• Task to carry out: Return every line below exactly.

[Task data Boundary: Start]

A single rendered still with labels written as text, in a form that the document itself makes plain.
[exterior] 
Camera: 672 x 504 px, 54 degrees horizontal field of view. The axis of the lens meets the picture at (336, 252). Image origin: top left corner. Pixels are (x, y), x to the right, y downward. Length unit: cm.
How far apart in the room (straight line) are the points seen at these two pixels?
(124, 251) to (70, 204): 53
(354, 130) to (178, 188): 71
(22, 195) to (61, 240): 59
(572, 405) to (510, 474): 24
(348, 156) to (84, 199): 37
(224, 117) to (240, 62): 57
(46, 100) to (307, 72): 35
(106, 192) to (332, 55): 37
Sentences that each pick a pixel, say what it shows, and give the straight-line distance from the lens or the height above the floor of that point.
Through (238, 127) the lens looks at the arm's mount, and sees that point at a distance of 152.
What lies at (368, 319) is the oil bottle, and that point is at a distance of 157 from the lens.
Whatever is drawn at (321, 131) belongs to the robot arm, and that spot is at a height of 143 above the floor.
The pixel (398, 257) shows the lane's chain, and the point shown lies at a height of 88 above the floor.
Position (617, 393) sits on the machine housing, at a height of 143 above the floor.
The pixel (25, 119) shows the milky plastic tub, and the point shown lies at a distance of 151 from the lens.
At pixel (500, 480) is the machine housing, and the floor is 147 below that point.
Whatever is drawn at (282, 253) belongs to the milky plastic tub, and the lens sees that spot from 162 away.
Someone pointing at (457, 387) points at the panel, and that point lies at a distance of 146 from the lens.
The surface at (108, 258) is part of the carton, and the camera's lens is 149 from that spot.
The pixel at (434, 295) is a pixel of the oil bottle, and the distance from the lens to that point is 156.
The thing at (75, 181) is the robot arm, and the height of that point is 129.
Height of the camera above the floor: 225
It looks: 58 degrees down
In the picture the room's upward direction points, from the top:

[Task data Boundary: End]

• Expected output:
A single rendered still with labels written as text, in a form that the document itself makes plain.
[exterior] 
Camera: 672 x 504 px, 54 degrees horizontal field of view. The axis of the lens meets the picture at (336, 252). Image origin: top left corner. Pixels are (x, y), x to the right, y downward. Length unit: cm.
How far apart in the room (straight line) are the points seen at these two pixels?
(124, 251) to (70, 204): 53
(354, 130) to (178, 188): 71
(22, 195) to (61, 240): 59
(572, 405) to (510, 474): 24
(348, 156) to (84, 199): 37
(224, 117) to (240, 62): 57
(46, 100) to (307, 72): 35
(106, 192) to (332, 55): 37
Sentences that each pick a pixel, say what it shows, and give the straight-line distance from the lens or the height above the floor of that point.
Through (238, 127) the lens looks at the arm's mount, and sees that point at a distance of 152.
What lies at (368, 319) is the oil bottle, and that point is at a distance of 157 from the lens.
Whatever is drawn at (321, 131) belongs to the robot arm, and that spot is at a height of 143 above the floor.
The pixel (398, 257) shows the lane's chain, and the point shown lies at a height of 88 above the floor.
Position (617, 393) sits on the machine housing, at a height of 143 above the floor.
The pixel (25, 119) shows the milky plastic tub, and the point shown lies at a distance of 151 from the lens.
At pixel (500, 480) is the machine housing, and the floor is 147 below that point.
Whatever is drawn at (282, 253) belongs to the milky plastic tub, and the lens sees that spot from 162 away.
Someone pointing at (457, 387) points at the panel, and that point lies at a distance of 146 from the lens.
The surface at (108, 258) is part of the carton, and the camera's lens is 149 from that spot.
The pixel at (434, 295) is a pixel of the oil bottle, and the distance from the lens to that point is 156.
The thing at (75, 181) is the robot arm, and the height of that point is 129.
Height of the camera above the floor: 225
It looks: 58 degrees down
In the picture the room's upward direction points, from the top:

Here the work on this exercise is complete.